EA Create is a bright and approachable puzzle game with lots of options for players to make their own custom levels. They'll also unlock the ability to redecorate every level in the game to give it a more personal touch. The gameplay, however, is rigidly confined to 2D and rarely involves more than getting some kind of vehicle through a hoop.
- Great online sharing options
- Cheery visuals
- Good Move controls on the PlayStation 3
- Anticlimactic gameplay
- Can't control your vehicles
- Rough dual analog controls
- Unhelpful camera
EA Create is a variation on the mousetrap game. It’s less a tool to use your imagination and more a series of two-dimensional challenges that ask you to figure out what props you need to get from one end of the map to another. It’s a perfectly simple idea and one that has some puzzle-solving draw.
However, it’s the same kind of experience you could play in a web browser for a few minutes before getting on with the rest of your day. EA Bright Light has given their game a deluxe treatment with online challenges, creation sharing, and a big selection of single player puzzles, but the experience never feels like anything more than a distraction to me.
My Hoops, Let Me Jump You Through Them
EA Create has 14 different themed levels, each with 10 challenges. The layout of each level remains the same but each challenge will ask you to do something different. This means arranging a limited number of objects around the level to affect some toy vehicles path from point A to point B.
In the beginning areas these challenges are as simple as placing a wooden ramp just before a gap so that a toy car will be able to make it to the other side. Later levels become significantly more complicated with winding layouts, optional point multipliers, and hazards in the least convenient places.
As you complete challenges you’ll earn Sparks, the game’s currency that unlocks new items. In addition to the puzzle solving you’ll be asked to decorate your environments using a decent selection of cartoonish objects like ferris wheels, bunches of flowers, and a motley collection of texture patterns. Decorating a certain number of areas in each level unlocks more Sparks but they never actually factor into the puzzles.
Create also has a nicely integrated online mode that you can access from any point in the game. You’ll be able to upload your own unique challenges, download other peoples, upload screenshots, rate other people’s creations, and participate in weekly challenges.
This entails making puzzles according to a few basic instructions from EA and letting the community decide whose is the best. While the moment-to-moment gameplay doesn’t usually excite, EA Bright Light hasn’t skimped on features or content. The bigger issue is that the content rarely rises above the level of novelty.
Have It Your Own Way, Done Just How We Say
Through all of this you’ll work as an indirect controller. You’ll prepare for each challenge by moving a big blue cursor around screen. Hitting the Triangle button brings up a radial menu that you’ll use to navigate through all of the different kinds of objects and decorations. The left analog stick controls the camera, but it only scrolls in two dimensions, which can be frustrating when you want to get a deeper sense of scale. The right analog stick moves the actual cursor.
The decision to split the cursor from camera control is strange and it makes the most basic commands needlessly complicated. I often found myself moving the camera around to get a better look at a challenge and would consequently lose the cursor off-screen with no indication of where it might be.
Nothing frustrates more than finding a place in a level to start setting objects and having no idea where the cursor is. This isn’t an issue when using the Move controller, which is the best way to use the interface in Create, but players without one may well spend their first several hours of play unduly struggling.

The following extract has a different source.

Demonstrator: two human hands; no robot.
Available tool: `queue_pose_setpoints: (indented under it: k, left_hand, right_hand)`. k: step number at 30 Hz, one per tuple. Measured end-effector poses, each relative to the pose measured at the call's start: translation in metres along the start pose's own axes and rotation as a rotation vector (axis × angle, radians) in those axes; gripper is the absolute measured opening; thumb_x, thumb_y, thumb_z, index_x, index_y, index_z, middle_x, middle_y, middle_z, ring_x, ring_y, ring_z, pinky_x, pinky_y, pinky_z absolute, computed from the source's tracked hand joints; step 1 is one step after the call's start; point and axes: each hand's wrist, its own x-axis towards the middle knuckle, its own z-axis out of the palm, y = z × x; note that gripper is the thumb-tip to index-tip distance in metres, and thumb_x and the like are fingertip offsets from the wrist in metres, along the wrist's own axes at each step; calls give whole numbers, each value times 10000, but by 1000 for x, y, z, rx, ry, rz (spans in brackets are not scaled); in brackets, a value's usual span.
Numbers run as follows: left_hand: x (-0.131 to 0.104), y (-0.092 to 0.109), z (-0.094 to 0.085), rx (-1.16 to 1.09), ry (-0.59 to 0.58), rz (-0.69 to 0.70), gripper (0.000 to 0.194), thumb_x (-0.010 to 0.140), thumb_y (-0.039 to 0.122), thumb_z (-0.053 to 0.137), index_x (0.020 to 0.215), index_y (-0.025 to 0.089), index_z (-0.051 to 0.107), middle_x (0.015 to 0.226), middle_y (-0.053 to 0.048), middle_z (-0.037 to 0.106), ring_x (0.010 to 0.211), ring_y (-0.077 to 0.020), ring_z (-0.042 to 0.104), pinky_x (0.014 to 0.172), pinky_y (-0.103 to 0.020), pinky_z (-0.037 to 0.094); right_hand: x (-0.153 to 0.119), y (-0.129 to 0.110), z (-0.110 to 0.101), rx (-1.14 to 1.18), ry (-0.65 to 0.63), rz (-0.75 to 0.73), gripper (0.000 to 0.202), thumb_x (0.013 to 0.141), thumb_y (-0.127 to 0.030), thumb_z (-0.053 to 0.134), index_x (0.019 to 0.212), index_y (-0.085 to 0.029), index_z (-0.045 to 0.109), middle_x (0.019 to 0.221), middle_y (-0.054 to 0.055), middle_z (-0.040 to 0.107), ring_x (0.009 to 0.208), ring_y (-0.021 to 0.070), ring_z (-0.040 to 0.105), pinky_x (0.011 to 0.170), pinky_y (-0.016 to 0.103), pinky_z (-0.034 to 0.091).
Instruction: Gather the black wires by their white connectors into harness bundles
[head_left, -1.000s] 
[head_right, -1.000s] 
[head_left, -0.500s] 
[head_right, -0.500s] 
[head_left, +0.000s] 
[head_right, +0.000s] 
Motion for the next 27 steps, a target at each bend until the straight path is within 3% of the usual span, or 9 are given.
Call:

But even with ideal controls, the lasting issue with Create is its limited concept. The gameplay is limited entirely to 2D planning. You don’t have direct control over any of your vehicles and instead are limited to watching them careen through the structures you’ve built. There’s an experimental nature to this that keeps gratification--already delayed by the indirect nature of the gameplay--even farther away. I never felt like I knew well enough how a car would take a certain ramp or how far a rocket would push a skateboard. There’s some enjoyment to be had in the unexpected results, but it makes many later challenges feel like fumbles into the unknowable.
A Trap Only a Mouse Could Love
There are some wonderful ideas in EA Create. Offering a puzzle creation tool to a community of players, hosting weekly challenges, and giving some flexible options for personalizing the look of their levels is great. It’s a full-featured game without gratifying gameplay to take advantage of that fact. It’s an attempt to make entertainment from placing blocky objects around a 2D plane. There are a fine number of puzzle challenges built with this paltry idea, but they very quickly come to feel flat and over-similar.
There were only so many times I could send a balloon or motorcycle careening through a hoop before I started to looking out the window to wonder what else I could be doing. EA Create, then, is the best 2D hoop-jumping simulator ever made...for whatever that’s worth.